◆ Your assignment ◆
Give again, word for word, every line in the entries below from the line with "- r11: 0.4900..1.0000" up to and including the line with "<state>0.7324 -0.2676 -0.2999", and no other line.

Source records
[Start of Attachment]
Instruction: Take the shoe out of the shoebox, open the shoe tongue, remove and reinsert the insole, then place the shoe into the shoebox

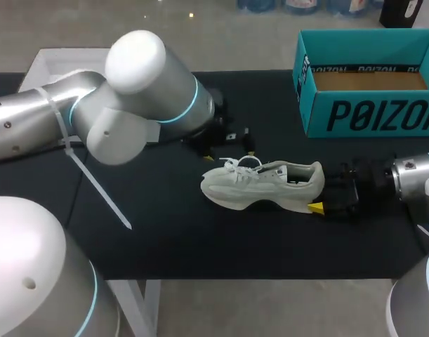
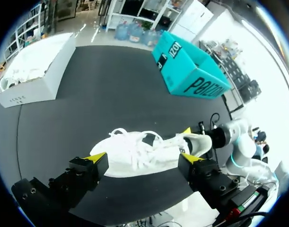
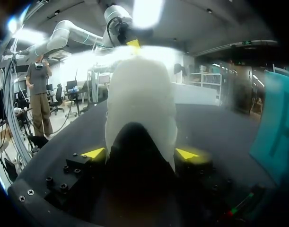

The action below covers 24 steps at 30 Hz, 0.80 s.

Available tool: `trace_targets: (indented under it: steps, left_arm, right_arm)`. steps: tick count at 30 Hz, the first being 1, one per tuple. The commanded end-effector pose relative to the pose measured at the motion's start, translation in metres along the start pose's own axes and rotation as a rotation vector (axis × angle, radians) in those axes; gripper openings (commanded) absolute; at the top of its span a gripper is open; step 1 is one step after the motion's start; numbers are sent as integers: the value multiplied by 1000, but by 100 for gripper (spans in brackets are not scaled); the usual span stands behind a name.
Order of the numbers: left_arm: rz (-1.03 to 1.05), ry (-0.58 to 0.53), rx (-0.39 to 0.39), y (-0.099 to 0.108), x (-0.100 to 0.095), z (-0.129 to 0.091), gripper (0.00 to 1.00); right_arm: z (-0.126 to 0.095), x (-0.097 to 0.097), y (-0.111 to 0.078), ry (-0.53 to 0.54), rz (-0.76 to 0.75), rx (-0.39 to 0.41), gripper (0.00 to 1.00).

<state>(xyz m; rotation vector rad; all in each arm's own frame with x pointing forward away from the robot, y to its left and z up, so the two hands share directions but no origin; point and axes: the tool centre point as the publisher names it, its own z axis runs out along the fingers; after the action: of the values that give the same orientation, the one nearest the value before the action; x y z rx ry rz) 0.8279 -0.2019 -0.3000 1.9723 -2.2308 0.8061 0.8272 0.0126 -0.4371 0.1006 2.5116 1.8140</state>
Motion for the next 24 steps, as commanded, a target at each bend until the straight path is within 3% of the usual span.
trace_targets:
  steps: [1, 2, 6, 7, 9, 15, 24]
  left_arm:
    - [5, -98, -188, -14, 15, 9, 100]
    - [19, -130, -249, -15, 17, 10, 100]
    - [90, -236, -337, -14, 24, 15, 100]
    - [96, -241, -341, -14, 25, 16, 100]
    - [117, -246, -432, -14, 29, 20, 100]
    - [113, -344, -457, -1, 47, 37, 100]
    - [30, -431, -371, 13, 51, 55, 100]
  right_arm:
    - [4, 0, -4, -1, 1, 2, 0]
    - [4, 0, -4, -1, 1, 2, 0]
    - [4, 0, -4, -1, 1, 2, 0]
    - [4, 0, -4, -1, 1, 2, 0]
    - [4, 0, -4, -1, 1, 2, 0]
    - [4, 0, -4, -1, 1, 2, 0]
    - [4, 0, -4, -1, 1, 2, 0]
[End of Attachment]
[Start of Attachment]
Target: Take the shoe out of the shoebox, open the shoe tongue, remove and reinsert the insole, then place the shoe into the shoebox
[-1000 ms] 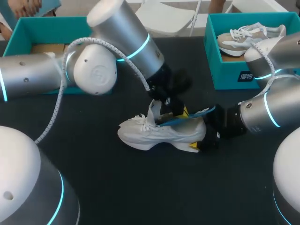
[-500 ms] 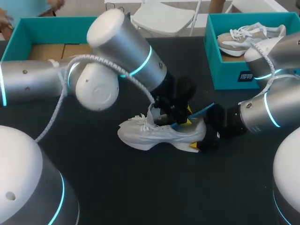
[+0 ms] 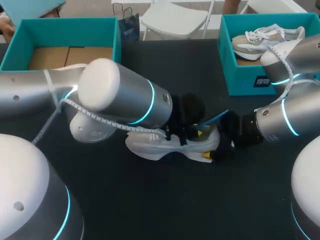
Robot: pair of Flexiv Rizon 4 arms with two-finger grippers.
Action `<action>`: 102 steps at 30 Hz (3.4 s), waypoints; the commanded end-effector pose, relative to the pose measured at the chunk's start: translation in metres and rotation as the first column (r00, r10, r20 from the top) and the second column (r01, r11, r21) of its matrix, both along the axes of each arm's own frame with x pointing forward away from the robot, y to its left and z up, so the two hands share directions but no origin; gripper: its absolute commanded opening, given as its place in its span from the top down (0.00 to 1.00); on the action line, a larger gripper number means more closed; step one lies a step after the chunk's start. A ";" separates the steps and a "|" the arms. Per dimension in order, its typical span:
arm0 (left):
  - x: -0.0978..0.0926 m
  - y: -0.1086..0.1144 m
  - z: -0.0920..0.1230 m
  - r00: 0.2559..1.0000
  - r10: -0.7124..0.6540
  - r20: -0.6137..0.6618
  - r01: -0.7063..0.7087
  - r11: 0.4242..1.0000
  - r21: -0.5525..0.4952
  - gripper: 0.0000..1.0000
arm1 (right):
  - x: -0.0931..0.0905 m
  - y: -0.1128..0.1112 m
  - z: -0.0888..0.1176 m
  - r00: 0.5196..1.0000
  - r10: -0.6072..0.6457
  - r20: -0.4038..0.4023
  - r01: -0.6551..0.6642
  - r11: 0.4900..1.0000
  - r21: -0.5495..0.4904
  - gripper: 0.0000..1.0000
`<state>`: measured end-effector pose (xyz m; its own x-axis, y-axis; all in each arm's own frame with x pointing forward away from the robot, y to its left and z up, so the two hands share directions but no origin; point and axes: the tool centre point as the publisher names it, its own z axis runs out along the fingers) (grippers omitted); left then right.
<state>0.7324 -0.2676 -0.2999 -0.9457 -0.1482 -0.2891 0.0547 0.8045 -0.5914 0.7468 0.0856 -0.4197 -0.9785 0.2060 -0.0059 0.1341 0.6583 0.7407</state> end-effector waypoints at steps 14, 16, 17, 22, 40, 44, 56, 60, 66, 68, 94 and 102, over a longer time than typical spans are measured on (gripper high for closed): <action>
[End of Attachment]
◆ Exercise answer ◆
  - r11: 0.4900..1.0000
  - r21: -0.5495..0.4904
  - gripper: 0.0000..1.0000
`<state>`: measured end-effector pose (xyz m; its own x-axis, y-axis; all in each arm's own frame with x pointing forward away from the robot, y to its left and z up, so the two hands share directions but no origin; point and axes: the tool centre point as the publisher names it, its own z axis runs out along the fingers) (grippers omitted); left then right.
<state>0.7324 -0.2676 -0.2999 -0.9457 -0.1482 -0.2891 0.0547 0.8045 -0.5914 0.7468 0.0856 -0.4197 -0.9785 0.2060 -0.0059 0.1341 0.6583 0.7407</state> end-effector waypoints at steps 14, 16, 17, 22, 40, 44, 56, 60, 66, 68, 94 and 102, over a longer time than typical spans are measured on (gripper high for closed): <action>

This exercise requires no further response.